TASK BRIEF
Copy out exactly the lines that begin with the one containing "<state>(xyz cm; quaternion" and continue until the last line of the material.

DATA SHOWN
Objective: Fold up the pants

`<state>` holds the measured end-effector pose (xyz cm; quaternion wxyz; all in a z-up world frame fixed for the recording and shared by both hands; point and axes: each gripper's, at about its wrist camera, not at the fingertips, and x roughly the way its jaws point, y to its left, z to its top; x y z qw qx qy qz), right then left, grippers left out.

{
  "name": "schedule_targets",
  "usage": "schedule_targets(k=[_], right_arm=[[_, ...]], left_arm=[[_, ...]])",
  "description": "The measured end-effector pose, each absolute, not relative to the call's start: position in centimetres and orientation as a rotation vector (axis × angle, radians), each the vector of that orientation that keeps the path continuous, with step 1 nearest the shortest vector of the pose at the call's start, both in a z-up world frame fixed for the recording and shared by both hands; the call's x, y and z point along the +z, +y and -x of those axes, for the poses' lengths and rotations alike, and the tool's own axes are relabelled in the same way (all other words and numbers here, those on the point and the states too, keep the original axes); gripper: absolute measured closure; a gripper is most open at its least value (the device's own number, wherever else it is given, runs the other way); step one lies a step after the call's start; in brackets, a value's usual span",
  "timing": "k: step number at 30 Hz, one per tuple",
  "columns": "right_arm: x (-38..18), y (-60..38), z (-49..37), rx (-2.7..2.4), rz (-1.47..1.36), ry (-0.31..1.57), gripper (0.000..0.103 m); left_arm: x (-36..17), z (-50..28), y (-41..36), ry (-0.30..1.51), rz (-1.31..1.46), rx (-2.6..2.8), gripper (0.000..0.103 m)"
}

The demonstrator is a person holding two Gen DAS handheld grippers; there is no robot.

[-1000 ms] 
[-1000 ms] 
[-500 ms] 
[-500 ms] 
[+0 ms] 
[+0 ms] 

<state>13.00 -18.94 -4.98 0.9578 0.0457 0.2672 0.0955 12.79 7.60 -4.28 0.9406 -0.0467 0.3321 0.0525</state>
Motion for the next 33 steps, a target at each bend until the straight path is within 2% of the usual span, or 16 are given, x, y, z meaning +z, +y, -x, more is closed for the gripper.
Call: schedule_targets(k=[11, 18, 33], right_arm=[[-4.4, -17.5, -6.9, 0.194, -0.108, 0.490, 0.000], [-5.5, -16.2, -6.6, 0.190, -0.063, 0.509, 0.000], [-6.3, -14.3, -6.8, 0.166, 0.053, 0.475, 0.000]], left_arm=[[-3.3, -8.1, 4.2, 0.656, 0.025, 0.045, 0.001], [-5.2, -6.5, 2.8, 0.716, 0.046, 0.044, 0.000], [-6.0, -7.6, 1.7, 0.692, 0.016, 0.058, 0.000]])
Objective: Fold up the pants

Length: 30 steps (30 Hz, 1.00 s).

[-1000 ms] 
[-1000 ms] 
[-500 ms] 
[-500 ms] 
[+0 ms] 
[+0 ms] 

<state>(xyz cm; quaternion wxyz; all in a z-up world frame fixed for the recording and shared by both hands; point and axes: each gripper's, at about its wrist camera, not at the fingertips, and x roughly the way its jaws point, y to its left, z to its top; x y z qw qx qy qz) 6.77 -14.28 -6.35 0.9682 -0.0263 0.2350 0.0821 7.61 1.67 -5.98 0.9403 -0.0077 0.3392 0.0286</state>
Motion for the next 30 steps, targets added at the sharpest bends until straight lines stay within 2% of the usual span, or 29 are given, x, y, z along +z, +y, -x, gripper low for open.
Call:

PROBLEM SOLUTION
<state>(xyz cm; quaternion wxyz; all in a z-up world frame fixed for the recording and shared by both hands; point and axes: each gripper's, at about its wrist camera, not at the fingertips, and x roughly the way its jaws point, y to its left, z to its top; x y z qw qx qy qz) 6.77 -14.28 -6.35 0.9682 -0.0263 0.2350 0.0821 7.61 1.67 -5.98 0.9403 -0.0077 0.3392 0.0286</state>
Motion for the next 30 steps, targets added at the sharpest bends until straight lines stay within 2% of the usual span, or 29 are given, x, y, z along +z, +y, -x, gripper low for open.
Call:

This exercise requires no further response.